Requirement: Restate the data below, keeping every line the same.

Source data:

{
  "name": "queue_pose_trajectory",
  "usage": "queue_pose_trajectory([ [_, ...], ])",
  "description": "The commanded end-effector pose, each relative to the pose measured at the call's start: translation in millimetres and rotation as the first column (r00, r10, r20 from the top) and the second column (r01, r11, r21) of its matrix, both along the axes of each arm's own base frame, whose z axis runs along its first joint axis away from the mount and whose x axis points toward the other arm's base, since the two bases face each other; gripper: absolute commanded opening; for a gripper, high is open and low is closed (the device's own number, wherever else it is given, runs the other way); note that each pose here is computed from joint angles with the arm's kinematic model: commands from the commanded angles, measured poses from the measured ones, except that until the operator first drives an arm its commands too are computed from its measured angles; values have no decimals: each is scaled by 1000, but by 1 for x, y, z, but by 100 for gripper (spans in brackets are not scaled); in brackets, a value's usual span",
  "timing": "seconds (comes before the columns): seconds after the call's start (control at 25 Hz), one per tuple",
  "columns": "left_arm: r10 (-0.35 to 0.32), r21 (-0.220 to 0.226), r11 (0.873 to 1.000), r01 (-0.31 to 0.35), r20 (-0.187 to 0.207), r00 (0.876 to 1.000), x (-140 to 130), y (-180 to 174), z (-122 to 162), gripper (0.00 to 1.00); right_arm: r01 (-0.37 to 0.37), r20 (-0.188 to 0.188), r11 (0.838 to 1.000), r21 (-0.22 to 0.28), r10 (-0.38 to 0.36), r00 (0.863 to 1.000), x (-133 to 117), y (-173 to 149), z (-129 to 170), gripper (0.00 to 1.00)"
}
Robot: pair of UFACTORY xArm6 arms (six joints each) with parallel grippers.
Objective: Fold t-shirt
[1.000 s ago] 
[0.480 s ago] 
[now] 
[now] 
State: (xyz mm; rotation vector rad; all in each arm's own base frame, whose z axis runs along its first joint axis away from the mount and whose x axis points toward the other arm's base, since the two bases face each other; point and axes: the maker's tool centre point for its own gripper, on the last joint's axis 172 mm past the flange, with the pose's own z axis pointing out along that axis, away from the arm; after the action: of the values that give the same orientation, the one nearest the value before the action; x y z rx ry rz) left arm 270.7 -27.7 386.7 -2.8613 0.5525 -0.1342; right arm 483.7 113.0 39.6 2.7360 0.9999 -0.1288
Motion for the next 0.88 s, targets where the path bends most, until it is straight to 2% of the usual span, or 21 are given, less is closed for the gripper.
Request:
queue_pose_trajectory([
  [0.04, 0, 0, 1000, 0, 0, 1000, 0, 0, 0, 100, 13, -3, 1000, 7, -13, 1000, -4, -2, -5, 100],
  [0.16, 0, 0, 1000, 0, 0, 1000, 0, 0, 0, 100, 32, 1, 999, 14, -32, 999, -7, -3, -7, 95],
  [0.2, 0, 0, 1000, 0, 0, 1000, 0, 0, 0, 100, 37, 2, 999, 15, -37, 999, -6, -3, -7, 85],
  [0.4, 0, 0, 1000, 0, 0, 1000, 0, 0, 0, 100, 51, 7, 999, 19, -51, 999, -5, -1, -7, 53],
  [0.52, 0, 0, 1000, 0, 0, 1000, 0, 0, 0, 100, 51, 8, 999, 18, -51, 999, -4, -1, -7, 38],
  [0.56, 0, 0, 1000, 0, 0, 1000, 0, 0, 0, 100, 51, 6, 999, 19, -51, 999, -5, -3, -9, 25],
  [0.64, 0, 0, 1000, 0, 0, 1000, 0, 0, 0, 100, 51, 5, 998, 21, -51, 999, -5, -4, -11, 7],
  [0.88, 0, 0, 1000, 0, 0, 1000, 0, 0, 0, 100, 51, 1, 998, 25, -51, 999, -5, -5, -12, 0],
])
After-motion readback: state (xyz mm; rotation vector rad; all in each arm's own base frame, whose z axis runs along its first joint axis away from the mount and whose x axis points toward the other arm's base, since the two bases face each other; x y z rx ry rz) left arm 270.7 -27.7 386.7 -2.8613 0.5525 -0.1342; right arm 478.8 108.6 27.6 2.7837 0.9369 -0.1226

Reply:
{
  "name": "queue_pose_trajectory",
  "usage": "queue_pose_trajectory([ [_, ...], ])",
  "description": "The commanded end-effector pose, each relative to the pose measured at the call's start: translation in millimetres and rotation as the first column (r00, r10, r20 from the top) and the second column (r01, r11, r21) of its matrix, both along the axes of each arm's own base frame, whose z axis runs along its first joint axis away from the mount and whose x axis points toward the other arm's base, since the two bases face each other; gripper: absolute commanded opening; for a gripper, high is open and low is closed (the device's own number, wherever else it is given, runs the other way); note that each pose here is computed from joint angles with the arm's kinematic model: commands from the commanded angles, measured poses from the measured ones, except that until the operator first drives an arm its commands too are computed from its measured angles; values have no decimals: each is scaled by 1000, but by 1 for x, y, z, but by 100 for gripper (spans in brackets are not scaled); in brackets, a value's usual span",
  "timing": "seconds (comes before the columns): seconds after the call's start (control at 25 Hz), one per tuple",
  "columns": "left_arm: r10 (-0.35 to 0.32), r21 (-0.220 to 0.226), r11 (0.873 to 1.000), r01 (-0.31 to 0.35), r20 (-0.187 to 0.207), r00 (0.876 to 1.000), x (-140 to 130), y (-180 to 174), z (-122 to 162), gripper (0.00 to 1.00); right_arm: r01 (-0.37 to 0.37), r20 (-0.188 to 0.188), r11 (0.838 to 1.000), r21 (-0.22 to 0.28), r10 (-0.38 to 0.36), r00 (0.863 to 1.000), x (-133 to 117), y (-173 to 149), z (-129 to 170), gripper (0.00 to 1.00)"
}
Robot: pair of UFACTORY xArm6 arms (six joints each) with parallel grippers.
Objective: Fold t-shirt
[1.000 s ago] 
[0.480 s ago] 
[now] 
[now] 
State: (xyz mm; rotation vector rad; all in each arm's own base frame, whose z axis runs along its first joint axis away from the mount and whose x axis points toward the other arm's base, since the two bases face each other; point and axes: the maker's tool centre point for its own gripper, on the last joint's axis 172 mm past the flange, with the pose's own z axis pointing out along that axis, away from the arm; after the action: of the values that give the same orientation, the one nearest the value before the action; x y z rx ry rz) left arm 270.7 -27.7 386.7 -2.8613 0.5525 -0.1342; right arm 483.7 113.0 39.6 2.7360 0.9999 -0.1288
Motion for the next 0.88 s, targets where the path bends most, until it is straight to 2% of the usual span, or 21 are given, less is closed for the gripper.
Request:
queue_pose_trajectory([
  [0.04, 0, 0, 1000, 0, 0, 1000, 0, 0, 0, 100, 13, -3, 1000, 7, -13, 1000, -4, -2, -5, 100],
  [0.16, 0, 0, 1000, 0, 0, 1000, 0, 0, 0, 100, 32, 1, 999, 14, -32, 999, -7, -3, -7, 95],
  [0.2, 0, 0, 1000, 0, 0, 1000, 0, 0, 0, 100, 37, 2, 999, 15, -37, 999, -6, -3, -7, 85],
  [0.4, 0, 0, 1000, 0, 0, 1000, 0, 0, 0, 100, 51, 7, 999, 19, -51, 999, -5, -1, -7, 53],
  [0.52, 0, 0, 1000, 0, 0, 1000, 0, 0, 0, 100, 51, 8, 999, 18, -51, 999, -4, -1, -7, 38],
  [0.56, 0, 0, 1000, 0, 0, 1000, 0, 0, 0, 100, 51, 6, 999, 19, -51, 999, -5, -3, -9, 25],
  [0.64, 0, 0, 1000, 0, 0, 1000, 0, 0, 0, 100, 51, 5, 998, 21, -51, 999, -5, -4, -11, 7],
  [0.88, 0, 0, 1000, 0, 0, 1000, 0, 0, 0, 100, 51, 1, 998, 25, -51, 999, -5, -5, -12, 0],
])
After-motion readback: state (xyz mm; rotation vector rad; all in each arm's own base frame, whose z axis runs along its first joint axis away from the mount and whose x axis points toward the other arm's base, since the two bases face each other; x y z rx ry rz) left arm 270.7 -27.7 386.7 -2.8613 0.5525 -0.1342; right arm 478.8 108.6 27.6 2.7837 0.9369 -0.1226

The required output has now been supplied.